While situations of national crises are difficult to live through, they often announce that structures or behaviour patterns have become obsolete and they turn out to be opportunities that flood our paths with light and hope for the future.
This article is inspired by the synergy I see between some of the latest political reflections worldwide and a consciousness rising in Mauritius that we are ourselves, indeed every Mauritian citizen, the most important agents of change we will ever meet.
Frustration with conventional politics is on the rise all over the world. There are high rates of abstention at the polls, increasing popular anger, a general understanding that the dominant discourse of politicians - that only they, and only when they are in power will the world change - is a hollow one.
Our current malaise in Mauritius comes from a sense of lack of control over events. People who have invested most of their lives in two of the traditional parties cannot today comprehend the ongoing saga of unholy gesticulations between the two leaders. Parents who have worked hard and whole-heartedly poured all their savings into tertiary education for their children cannot today comprehend how their sons and daughters end up jobless, or worse in some cases, without any recognised qualification. 
There is a loss of control over a vertiginous cost of living for most people; violence in schools; confiscation of a national newspaper by a handful of people; nauseating connections between unlikely business tycoons and political power. A number of gaps in Mauritius are getting worse: the gap between what the country needs - and yes this would require long-term vision and planning with a holistic approach and in a spirit of fairness to all - and the areas in which the Government chooses to invest our resources without consultation with key stakeholders, for instance the biometric card and the light rail transit system (the metro-léger).
There is a growing group of disenchanted people who will not vote at the next elections. At Ensam we meet people who have not voted in 15 years because even if they had, so they say, their votes would have made no difference, for things stayed the same, if not worsened at an accelerated pace. The gap between their realities and those who are meant to represent them, they maintain, is too wide to ever be crossed by their vote. It’s a long list that we know only too well. We will need something beyond more promises, and certainly not electoral bribes.
Citizenship in any regime depends on the values that the regime upholds and pursues. Crony capitalism, the adage that all animals are equal but some are more equal, the transformation of the word democratisation into a historical travesty, shirking responsibilities at the highest level of government while pocketing the pay unashamedly... Admirable!
On the other hand, we meet unsung heroes, many of whom will never be decorated, coming in to bridge that gap, people who are volunteering to help one another.

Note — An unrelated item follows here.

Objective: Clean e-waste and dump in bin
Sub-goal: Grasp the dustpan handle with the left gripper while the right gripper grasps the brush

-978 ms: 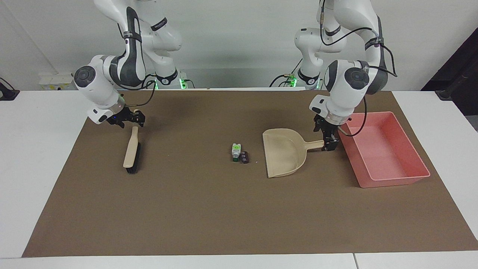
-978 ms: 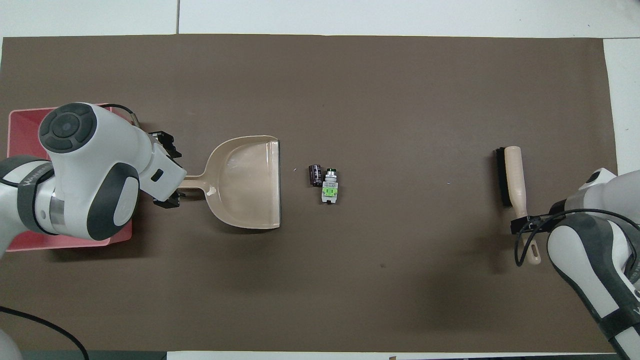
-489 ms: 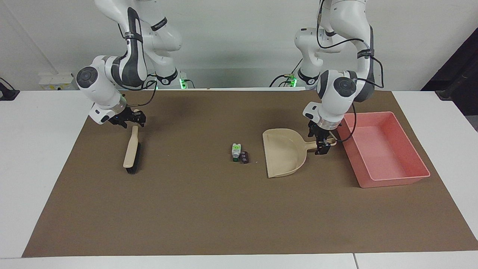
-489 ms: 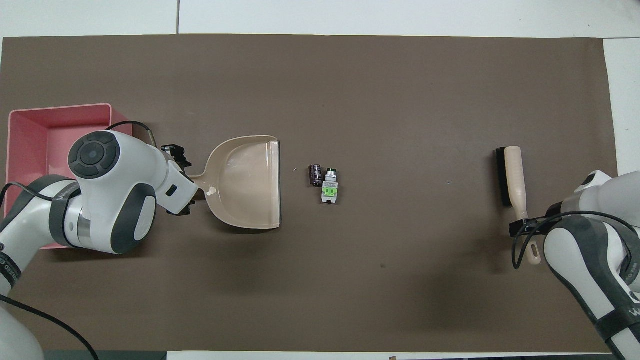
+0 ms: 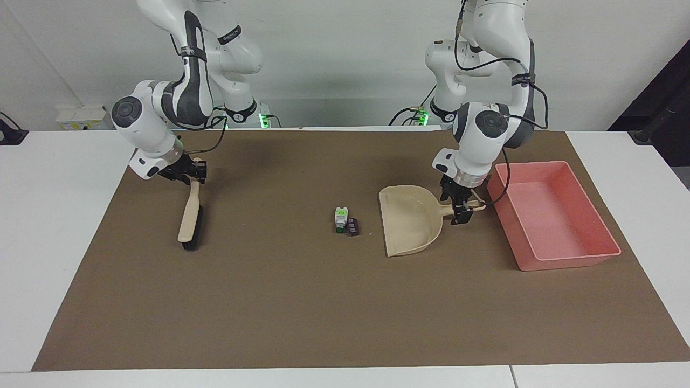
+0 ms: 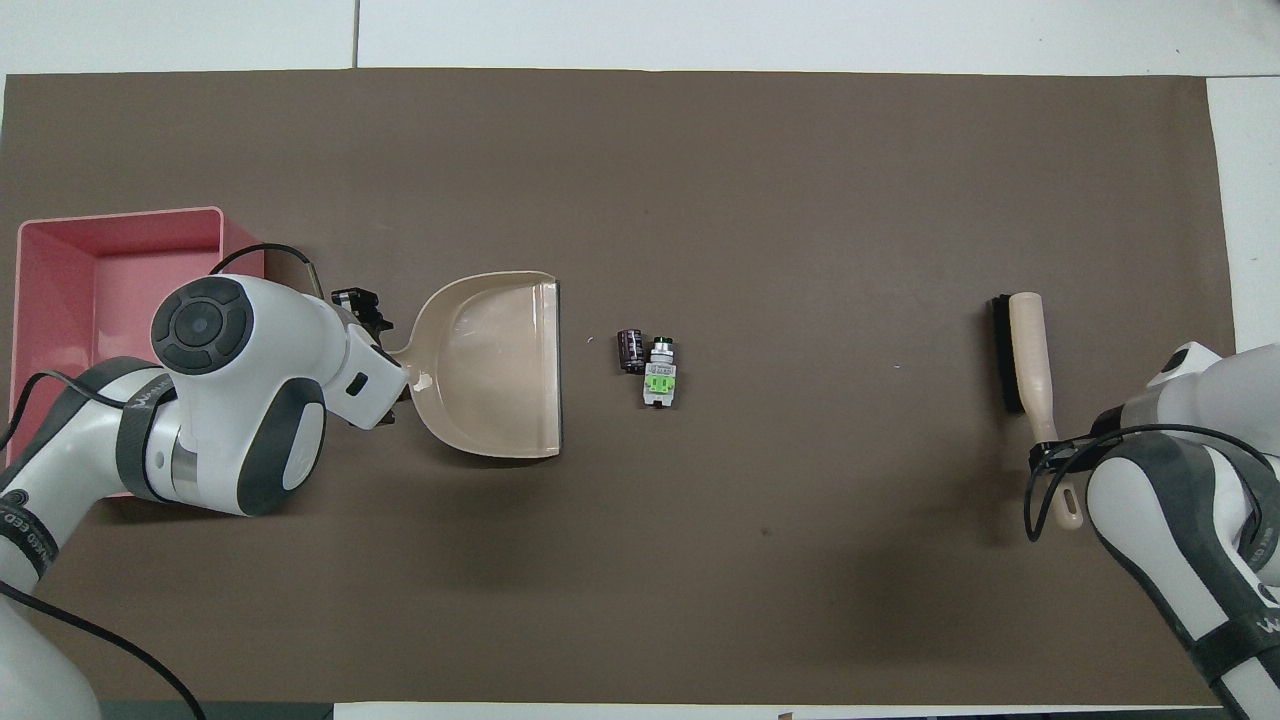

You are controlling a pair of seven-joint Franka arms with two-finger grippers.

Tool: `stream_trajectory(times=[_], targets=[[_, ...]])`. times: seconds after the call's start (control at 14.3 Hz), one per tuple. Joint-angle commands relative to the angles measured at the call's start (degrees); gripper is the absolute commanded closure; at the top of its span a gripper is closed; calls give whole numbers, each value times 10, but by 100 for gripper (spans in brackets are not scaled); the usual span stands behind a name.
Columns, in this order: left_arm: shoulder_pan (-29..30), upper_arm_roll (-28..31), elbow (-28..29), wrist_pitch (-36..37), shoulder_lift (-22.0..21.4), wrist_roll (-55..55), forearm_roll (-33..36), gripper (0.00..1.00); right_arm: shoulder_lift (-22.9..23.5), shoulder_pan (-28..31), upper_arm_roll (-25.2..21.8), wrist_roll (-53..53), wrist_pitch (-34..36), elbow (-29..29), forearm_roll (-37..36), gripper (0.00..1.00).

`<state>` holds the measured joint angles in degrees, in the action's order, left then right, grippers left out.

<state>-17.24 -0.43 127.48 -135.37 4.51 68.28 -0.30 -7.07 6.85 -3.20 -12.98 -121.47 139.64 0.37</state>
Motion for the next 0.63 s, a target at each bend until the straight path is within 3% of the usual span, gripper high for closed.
stream_trajectory(times=[0.0,0.21,0.28,0.56], targets=[[-5,3,15,-14,-10,-13,6,32,-15,1,1,-15,-1,11,8,92],[-5,3,15,-6,-10,-18,6,64,-1,-4,5,-13,46,-36,5,100],[-5,3,13,-6,-10,-15,6,80,12,-12,6,-13,85,-70,2,100],[-5,3,-12,22,-10,-11,6,97,38,-74,6,28,208,-183,-4,100]])
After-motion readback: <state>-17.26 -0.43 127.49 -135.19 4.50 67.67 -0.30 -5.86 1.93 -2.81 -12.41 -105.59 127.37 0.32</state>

Suffice it to mention that policewoman in Pailles who has renounced her job to engage in social work. Another lady in Batimarais who works magic into the lives and the hearts of the poorest of the poor in her area. The gentleman who has raised a significant amount of money to educate 150 kindergarten kids from poor families in the area of Richelieu.
These social agents are game changers at grass-root level. They are effective where the rubber meets the road.
They realise that they can exert a sense of control over an undesirable situation through one simple act of love. These laudable individuals are not to be confused with ‘azan politik’ who have in fact done the opposite, having renounced their agency and conferred it upon the powers of the day, thereby reducing themselves to beggars, albeit in no few cases rich beggars.
ENSAM’s way of doing politics in Mauritius brings a change in the mindset of every individual, a shift from passivity to action and commitment.   
If there is a widespread feeling that as a nation we are à la derive, that we are mere puppets in the hands of two people who are more preoccupied with their personal gains, more concerned about feathering their own nests than with politics in the real sense of the term, namely the competent management of the country to enhance the people’s prosperity, then isn’t it high time for the people to take back full control of all matters of national interest?
Most of us started off with no control, or little control, over our lives being children of former slaves and indentured labourers. After all that we have achieved and the journey covered, through this drive to always do better, through these dreams of a better future for the next generation, through the choice of freedom in 1968, shall we today stand defeated by the dictatorial propensities of two power-hungry, selfish individuals who misuse noble terms like democracy, harmony and national welfare as a façade behind which they are concocting their personal advancement?


Commentaires

Ensam as a change agent power house? Why not. Let's have a branch in each village and each ward of the towns.